The Putative Black Lesbian Speaks
June 14, 2011
As it is wont to do, the blogisphere will tackle, pin-down, chew-up, devour, and spit out the story of the phony “lesbian blogger Amina” and her pseudo-lesbian editor, “Paula Brooks.” I would like to enter my two-cents to the fray by speaking as a “black lesbian.” I do not take on this position lightly, as was also true for Tom McMaster and Bill Graber who say they understood some of what was at stake during their lengthy charades as “lesbians.” However I do not do so because I hear this titillating character inside my brain or because I need a beard to write in support of lesbian issues. Black lesbians speak just fine for themselves, and much of what they demand and produce is the possibility to voice their experiences and knowledge into history and culture on their own.
I speak here as a “black lesbian” because when I was teaching my course on feminist online spaces during the Spring, to my surprise and initial confusion, so many of my students did. They were assigned to inhabit an online space for the semester and make a number of interventions there about feminism and anti-racism. Somehow, a significant enough number of them decided to do so as a “black lesbian” that this became a short-hand for us to name a number of online behaviors worth noting here:
- the “black lesbian” marks the outside limit of difference on the internet, a non-differentiated space where race, class, gender, and sexuality are neutralized
- the “black lesbian” marks the outside limit of difference for the bodies and lived experience of many humans who are more hegemonically situated
- these limits so broken, the “black lesbian’s” position authorizes her to raise otherwise unmentionable or outlawed points about race, gender, class, and sexuality online by anchoring these forbidden thoughts to a body that seems to have the right and need to so speak
- as if we white, straight, male, wealthy, Latino, biracial, bisexual, working-class, transgender, Jewish, Hungarian others don’t already have our own authority to trouble so easily or casually or “honestly” or “naturally” the norms, boundaries, and rules of the spaces we inhabit
Internet studies has thoughtfully and carefully worked through the reasons of the cyber-ruse over these many years, and I hope the blogisphere will find Lisa Nakamura’s work on cybernetic-tourism, or Allucquere Roseanne Stone‘s thinking about “virtual cross-dressers,” to be useful to think through today’s late-breaking fake-news. My own work on the “Increasingly Unproductive Fake,” in relation, in particular, to queer representation and YouTube ironic freefall might also prove helpful.

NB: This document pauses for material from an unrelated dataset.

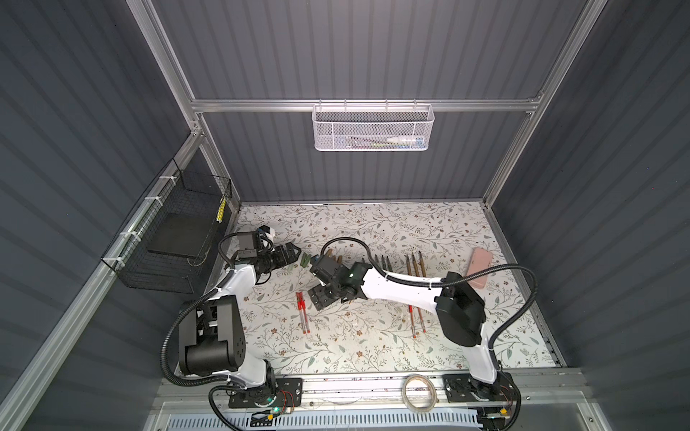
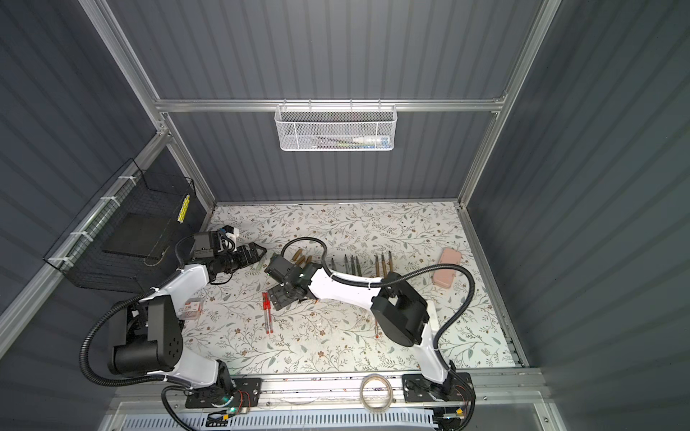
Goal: Remove pen caps from pens
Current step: Move the pen to the center of the table.
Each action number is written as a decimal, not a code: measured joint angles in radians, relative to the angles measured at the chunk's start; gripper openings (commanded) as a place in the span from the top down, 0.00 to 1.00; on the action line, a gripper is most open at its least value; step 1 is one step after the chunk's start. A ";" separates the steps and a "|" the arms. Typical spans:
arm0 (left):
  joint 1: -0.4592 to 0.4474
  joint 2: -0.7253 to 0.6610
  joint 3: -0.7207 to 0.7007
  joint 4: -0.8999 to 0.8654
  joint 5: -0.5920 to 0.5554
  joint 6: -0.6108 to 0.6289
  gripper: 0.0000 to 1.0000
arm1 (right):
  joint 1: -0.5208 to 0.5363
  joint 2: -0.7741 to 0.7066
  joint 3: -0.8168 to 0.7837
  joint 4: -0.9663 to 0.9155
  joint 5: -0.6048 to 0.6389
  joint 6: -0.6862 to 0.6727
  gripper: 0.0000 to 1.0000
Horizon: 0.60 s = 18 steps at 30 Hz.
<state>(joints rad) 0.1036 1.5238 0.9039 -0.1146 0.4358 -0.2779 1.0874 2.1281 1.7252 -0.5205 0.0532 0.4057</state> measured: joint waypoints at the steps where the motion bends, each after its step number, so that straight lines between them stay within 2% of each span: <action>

MacMaster blogs, “I want to turn the focus away from me and urge everyone to concentrate on the real issues, the real heroes, the real people struggling to bring freedom to the Arab world. I have only distracted from real people and real problems. Those continue; please focus on them.”
The problem with this plea, as sincere as it may be, is that popular culture reminds us again and again that men and white people always play better women then women, better lesbians than lesbians, and better blacks than blacks because the real ones are too right, or correct, or left, and in the end, it’s easier to palate difficult issues with irony.